I was talking to another teacher yesterday and he was telling me he’s ready to come back to school. “I hate the end of things – whether it’s the school year or the summer – I get impatient to start what’s next .”
I hate the end of things too, but for an entirely different reason. I hate endings.
- I always hesitate before turning the last page of a truly great book – because I’m reluctant to say good-bye to the characters.
- I’ve never seen the final episode for Full House, Wonder Years, Dawson’s Creek, or Gilmore Girls because if the screenwriters choose to NOT give the characters a happily ever after, I didn’t want to see it. I’d prefer the unknown to a resolution that would haunt me.
- The end of the school year makes me cry – those kiddos will go on to great adventures, but I won’t be in their day-to-day lives to see their triumphs.
But why?
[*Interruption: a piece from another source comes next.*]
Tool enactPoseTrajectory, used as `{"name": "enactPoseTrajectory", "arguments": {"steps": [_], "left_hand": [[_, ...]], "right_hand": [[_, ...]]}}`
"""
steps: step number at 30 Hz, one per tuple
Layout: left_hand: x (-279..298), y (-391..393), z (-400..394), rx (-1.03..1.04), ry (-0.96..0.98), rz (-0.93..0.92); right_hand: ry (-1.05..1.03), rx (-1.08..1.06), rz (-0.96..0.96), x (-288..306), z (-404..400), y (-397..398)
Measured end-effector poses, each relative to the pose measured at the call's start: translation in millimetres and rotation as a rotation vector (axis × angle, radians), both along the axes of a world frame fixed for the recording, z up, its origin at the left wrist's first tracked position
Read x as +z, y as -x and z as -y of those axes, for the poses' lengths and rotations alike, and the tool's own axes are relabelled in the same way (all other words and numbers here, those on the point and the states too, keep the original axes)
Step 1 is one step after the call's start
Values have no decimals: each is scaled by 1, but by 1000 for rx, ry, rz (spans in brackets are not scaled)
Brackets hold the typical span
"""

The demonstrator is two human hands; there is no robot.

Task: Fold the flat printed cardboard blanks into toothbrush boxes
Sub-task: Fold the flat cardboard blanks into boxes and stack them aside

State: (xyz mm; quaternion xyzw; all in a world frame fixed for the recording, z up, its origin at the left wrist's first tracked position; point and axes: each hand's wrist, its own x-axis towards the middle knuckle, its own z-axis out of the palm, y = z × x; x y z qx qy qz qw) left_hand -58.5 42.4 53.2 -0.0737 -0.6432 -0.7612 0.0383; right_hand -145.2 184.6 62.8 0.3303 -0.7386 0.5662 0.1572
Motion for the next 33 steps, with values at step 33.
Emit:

I’m not a crier and even though I never believe it in-that-moment, I know it will all get finished and organized – or at least shoved away somewhere.
So why tears?
It’s because of the NEW. I’m not crying for loose-leaf paper or post-it notes. Not even for that last desk that won’t fit anywhere or the spelling book that’s gone missing over the summer.
I’m crying because I’m worried about the NEW. My tears say: Hey New Kiddos I Don’t Know Yet, I want this classroom to be perfect for YOU and I hope you like it and I hope you like me.
I know by late September I’ll be able to tell any of these kiddos to find a spot for the index cards or a better way to store the extra copies of Time For Kids. They’ll be telling me where they want to sit and how to rearrange the desks.
… but that first day, when we don’t know each other yet, I want to offer them perfection.
I feel the same way about writing. I’ve been dreading and procrastinating about my next writing project. LUCKY MIA’S still on the walls of the NTB – even though I haven’t needed those notes in months. I just can’t bring myself to erase them yet.
What if I don’t love my next project as much as I love this book? What if the characters don’t resonate as loudly or keep me up at night with fierce wonderings? My outdated MIA-notes are a literary security blanket, they’re a reflection of my endings issues. I don’t want to let go.
But it’s FEARLESS Summer, so I will. I spent yesterday afternoon making notes on potential next projects. I’ve got five vying for my attention, clamoring to be noticed. I used my big teacher paper and markers – I’m not ready to commit one to the whiteboard walls yet – and gave each story the chance to say “Pick me!” And they ALL did.
So, baby steps. I’ve got them on paper… I’ve hung the paper on the wall in the NTB.
Someday soon I’ll be reaching for erasers – both in the classroom and the NTB – and in both instances I’ll learn, as I always do, that while new may be scary… it’s also so exhilarating too.
5 Replies to “Why I Cried in my Classroom Today”
It’s nice that you care what they think and that you want to make a good classroom for them.
As the daughter of two teachers, and friend to many more and having been a student once myself, I would like to say “thank you” for being willing to go back every year and face the uncertainty of a new class.
Teachers are rad!
Katie (from the River Family)
You are a great teacher.
And you can do ANYTHING! No matter how intimidating it may at first appear.
I still want to know what was written on that amazing roll of paper!
I am so excited for these kiddos who don’t even KNOW how much they lucked out getting assigned to Mrs. Schmidt. Rock the 6th grade, bb. And Rock the new ideas…you WILL love them as much, or even more than the last. ~*~*~*~
Andrea – “Try” is the key word there. I do my best and then the kiddos rearrange to create a functional room.
Katie – if you ever call me MRS. Schmidt again, I’ll bop you 😉 And you all are a pretty RAD bunch yourself. *hugs*
Courtney – Thanks, babycakes. St.Matt laughs that I’m more intimidated by the furniture than the 27 pre-teens.